Tammy30 profile image
Tammy30 in reply toShellyC

Hi Tammy

Many thanks for your reply. From my understanding my ex is going for IUI treatment and the clinic suggest I had one sperm and my ex had the other. I have embryo eggs of which my ex had signed over a year ago to state she will not be the legal parent of it.

I don't feel comfortable signing it. I have asked the clinic if they don't receive both consents what will happen?

I do feel I will get a horrible reaction from my ex if I don't sign it. I can't get over that she still wants to use the sperm we got together with a new partner that is 16 years younger than her.

72cloud9 profile image
72cloud9

So sorry u r having this stress.the clinic should definitely be explaining your rights to you.you could maybe get in touch with citizens advice if not and find out your legal standing.i would have said that it needs both your consents for her to be able to use them but I'm not a legal expert

Best of luck x

DianeArnold profile image
DianeArnoldPartnerNurseFertility Network UK

Hi Tammy30. The clinic is right with what they state. Why don't you contact a legal firm such as "Natalie Gamble Associates" for further guidance. I do wish you well for a correct decision about this. Diane

Tammy30 profile image
Tammy30

Hi both

It has been never ending the stress with my ex.
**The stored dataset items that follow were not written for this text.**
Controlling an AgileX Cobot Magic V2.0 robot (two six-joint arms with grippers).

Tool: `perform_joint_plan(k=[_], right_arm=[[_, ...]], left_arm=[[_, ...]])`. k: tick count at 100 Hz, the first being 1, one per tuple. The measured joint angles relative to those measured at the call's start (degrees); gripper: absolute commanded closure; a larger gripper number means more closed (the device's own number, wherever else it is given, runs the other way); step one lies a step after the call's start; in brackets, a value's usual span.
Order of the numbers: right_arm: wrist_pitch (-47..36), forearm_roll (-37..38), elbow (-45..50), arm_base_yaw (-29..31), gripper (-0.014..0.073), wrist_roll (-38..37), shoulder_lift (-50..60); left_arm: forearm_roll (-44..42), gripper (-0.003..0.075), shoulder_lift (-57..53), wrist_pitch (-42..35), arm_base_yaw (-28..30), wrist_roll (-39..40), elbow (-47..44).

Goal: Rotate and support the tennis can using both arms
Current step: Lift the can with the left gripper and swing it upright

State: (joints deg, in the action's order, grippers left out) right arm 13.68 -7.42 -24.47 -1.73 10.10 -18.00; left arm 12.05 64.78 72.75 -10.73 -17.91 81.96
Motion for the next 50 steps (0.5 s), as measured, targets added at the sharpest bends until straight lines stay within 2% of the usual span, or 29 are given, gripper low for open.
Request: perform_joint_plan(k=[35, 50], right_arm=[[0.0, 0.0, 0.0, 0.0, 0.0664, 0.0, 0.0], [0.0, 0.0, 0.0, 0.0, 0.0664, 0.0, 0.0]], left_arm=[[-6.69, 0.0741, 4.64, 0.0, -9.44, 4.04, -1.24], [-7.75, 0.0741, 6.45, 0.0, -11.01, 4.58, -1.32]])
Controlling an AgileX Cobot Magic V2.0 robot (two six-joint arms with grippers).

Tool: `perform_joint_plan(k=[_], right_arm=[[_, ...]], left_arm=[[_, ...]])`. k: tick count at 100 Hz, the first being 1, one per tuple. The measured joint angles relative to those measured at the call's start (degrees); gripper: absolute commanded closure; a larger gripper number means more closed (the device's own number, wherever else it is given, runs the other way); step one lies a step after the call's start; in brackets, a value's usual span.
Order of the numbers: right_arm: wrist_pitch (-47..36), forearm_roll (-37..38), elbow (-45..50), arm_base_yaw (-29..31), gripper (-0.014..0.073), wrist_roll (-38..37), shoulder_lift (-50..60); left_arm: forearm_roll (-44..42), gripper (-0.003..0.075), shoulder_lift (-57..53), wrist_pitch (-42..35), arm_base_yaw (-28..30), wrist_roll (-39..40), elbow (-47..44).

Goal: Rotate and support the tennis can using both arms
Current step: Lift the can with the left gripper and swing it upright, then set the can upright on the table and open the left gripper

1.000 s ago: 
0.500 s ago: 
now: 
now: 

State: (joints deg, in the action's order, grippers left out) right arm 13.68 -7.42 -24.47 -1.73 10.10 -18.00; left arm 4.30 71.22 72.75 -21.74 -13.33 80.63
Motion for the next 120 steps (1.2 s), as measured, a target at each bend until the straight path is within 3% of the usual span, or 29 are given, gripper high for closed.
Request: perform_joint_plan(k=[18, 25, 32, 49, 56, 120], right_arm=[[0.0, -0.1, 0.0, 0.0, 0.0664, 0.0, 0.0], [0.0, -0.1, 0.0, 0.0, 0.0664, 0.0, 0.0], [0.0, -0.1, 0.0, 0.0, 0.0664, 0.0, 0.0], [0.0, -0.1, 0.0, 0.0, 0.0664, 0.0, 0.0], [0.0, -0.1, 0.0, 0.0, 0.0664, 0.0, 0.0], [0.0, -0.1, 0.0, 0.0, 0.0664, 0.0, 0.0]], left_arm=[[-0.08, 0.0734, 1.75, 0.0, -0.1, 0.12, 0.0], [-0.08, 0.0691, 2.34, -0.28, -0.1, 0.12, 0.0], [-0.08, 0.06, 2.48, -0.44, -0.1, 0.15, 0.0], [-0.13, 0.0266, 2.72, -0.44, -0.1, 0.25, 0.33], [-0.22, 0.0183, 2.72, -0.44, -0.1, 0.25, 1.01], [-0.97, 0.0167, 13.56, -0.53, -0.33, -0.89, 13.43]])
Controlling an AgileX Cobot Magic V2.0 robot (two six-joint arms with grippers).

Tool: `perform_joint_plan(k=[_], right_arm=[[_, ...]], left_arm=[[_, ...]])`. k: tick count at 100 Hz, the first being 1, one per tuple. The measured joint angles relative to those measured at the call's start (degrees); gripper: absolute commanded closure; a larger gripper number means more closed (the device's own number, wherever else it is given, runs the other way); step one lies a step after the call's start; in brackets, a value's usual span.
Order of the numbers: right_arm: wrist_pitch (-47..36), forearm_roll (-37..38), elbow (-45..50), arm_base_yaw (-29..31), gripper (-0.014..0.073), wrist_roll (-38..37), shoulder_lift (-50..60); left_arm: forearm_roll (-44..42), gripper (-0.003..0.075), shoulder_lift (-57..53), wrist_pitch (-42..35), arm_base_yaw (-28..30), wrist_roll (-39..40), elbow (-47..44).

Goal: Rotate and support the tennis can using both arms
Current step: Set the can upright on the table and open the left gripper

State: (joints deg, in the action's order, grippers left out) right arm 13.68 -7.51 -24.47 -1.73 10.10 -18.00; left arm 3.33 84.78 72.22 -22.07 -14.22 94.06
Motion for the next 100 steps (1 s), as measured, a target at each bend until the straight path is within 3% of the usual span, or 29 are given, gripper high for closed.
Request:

I got this from the clinic:

Dear Tammy

looking at this from the outside; ultimately both of you will have access to this sperm donors samples. I’m no solicitor by any means but I can’t see any other outcome than that. As such I perceive solicitor’s fees won’t change anything but just create you further costs and issues.

As I’m sure you are aware, I cannot of course provide you with paperwork from any patient without their prior consent and can only discuss communications with you and no other patient.

I’ll leave everything going forward in your hands and await your decision or contact from your legal representation.

Your storage for the vials for the next 12 months was due yesterday (11/4) so we will make contact with you in the next several days for the payment. That invoice has no bearing on your current wishes as to the use of the vials but is just the routine annual charge.

Lastly, Your ex partner may attend the clinic at any point and we have to inform her of the current state of play. This puts the clinic as I’m sure you will agree in a slightly difficult position. I’m not sure if you prefer to let her know you are seeking legal advice / considering your options before we are put in that position?

I am not sure what to do but had this advice from a fertility lawyer:

The clinic is able to outline its own rules/procedures for treatment and so if they are insisting on it you may have little choice if you wish to use the donation. However, in your email you say you would not be permitted to as an 11th family. In that case I am unsure of the incentive for you to sign it.

I don't wish to sign it but I'm scared the response I will get from my ex partner. I also don't wish to use it now after all the stress it is causing.